SUPPLIED DATA:
◇ ◇ ◇ ◇ ◇ ◇ ◇
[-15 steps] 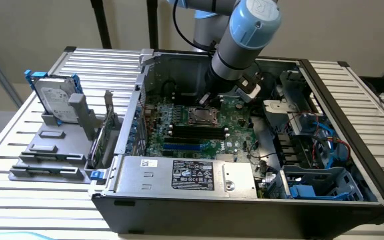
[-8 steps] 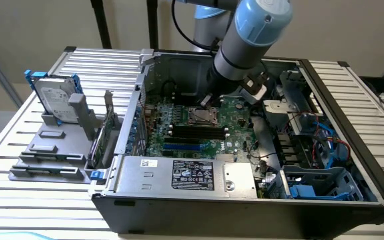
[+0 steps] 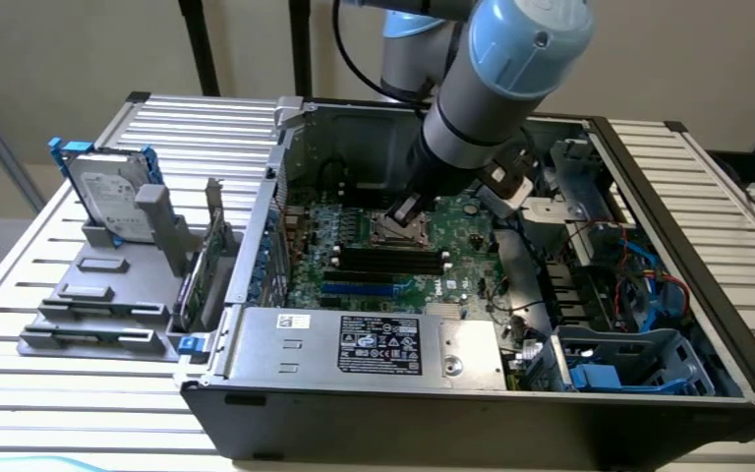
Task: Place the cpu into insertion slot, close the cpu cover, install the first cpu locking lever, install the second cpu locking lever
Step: 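Install the second cpu locking lever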
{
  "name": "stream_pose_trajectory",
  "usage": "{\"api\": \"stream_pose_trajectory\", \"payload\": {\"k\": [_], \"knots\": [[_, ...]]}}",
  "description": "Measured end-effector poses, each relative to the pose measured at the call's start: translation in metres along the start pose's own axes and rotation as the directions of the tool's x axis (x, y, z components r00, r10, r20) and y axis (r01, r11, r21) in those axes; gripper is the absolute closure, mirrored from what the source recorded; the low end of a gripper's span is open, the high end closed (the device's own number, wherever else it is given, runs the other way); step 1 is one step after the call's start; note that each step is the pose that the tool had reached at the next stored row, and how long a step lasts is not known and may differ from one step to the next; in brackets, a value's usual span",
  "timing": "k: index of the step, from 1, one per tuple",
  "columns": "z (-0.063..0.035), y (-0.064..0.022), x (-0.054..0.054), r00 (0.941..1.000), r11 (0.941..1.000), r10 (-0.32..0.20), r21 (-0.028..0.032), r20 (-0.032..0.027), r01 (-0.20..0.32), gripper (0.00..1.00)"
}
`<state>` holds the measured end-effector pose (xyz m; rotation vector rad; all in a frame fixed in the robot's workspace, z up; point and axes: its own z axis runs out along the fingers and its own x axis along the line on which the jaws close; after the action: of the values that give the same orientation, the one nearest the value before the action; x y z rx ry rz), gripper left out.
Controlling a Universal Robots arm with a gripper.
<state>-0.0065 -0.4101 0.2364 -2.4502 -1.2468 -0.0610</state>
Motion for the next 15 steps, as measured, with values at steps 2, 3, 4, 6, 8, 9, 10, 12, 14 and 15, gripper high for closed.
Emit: {"api": "stream_pose_trajectory", "payload": {"k": [2,3,4,6,8,9,10,12,14,15], "knots": [[-0.0023,0.0009,-0.005,1.0,1.0,0.0,-0.0001,0.0,0.0,0.89],[-0.0033,0.0013,-0.008,1.0,1.0,0.0,-0.0001,-0.0002,0.0,0.89],[-0.0042,0.0011,-0.012,1.0,1.0,0.0,-0.0001,-0.0001,0.0,0.89],[-0.0056,-0.0012,-0.019,1.0,1.0,0.0,-0.0001,-0.0001,0.0,0.89],[-0.0059,-0.0058,-0.028,1.0,1.0,0.0,-0.0001,-0.0002,0.0,0.89],[-0.0058,-0.0087,-0.031,1.0,1.0,0.0,-0.0001,-0.0002,0.0,0.89],[-0.0054,-0.0116,-0.034,1.0,1.0,0.0,0.0,-0.0003,0.0,0.89],[-0.0047,-0.0155,-0.037,1.0,1.0,0.0,0.0003,-0.0008,0.0,0.89],[-0.0044,-0.018,-0.039,1.0,1.0,0.0,0.0007,-0.0013,0.0,0.89],[-0.0042,-0.0191,-0.04,1.0,1.0,0.0,0.0011,-0.0017,0.0,0.89]]}}
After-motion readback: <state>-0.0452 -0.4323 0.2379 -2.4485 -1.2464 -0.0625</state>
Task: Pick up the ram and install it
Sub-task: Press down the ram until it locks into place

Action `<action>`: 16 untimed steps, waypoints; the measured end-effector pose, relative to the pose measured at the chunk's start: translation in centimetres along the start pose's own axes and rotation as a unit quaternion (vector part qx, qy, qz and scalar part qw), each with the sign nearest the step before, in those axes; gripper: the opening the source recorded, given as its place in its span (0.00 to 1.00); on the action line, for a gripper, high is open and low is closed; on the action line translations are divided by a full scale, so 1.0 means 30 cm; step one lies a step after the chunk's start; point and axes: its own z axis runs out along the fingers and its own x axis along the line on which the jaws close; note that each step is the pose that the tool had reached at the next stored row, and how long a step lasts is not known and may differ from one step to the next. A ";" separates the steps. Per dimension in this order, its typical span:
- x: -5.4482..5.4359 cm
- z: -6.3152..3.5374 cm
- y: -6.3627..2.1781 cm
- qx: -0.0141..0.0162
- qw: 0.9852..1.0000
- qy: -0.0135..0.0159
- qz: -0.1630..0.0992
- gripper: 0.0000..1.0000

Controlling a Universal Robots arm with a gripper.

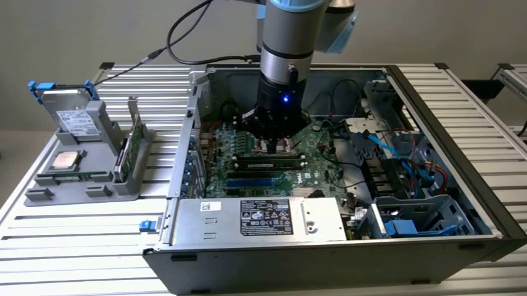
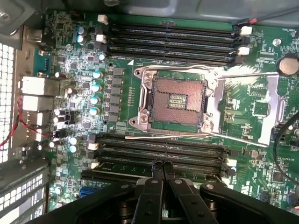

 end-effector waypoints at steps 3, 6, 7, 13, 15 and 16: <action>0.000 0.000 0.000 -0.001 1.000 0.000 0.013 0.10; 0.000 0.000 -0.002 -0.001 1.000 0.000 0.013 0.10; 0.000 0.000 -0.004 -0.001 1.000 0.000 0.014 0.10; 0.001 -0.001 -0.024 0.001 1.000 0.000 0.017 0.10; 0.001 -0.001 -0.033 0.001 1.000 0.000 0.018 0.10; 0.002 -0.001 -0.038 0.001 1.000 0.000 0.018 0.10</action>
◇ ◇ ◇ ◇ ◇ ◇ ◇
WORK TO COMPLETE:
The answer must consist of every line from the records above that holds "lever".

PROBLEM SOLUTION:
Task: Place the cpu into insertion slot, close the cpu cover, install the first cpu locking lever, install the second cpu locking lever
Step: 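Install the second cpu locking lever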

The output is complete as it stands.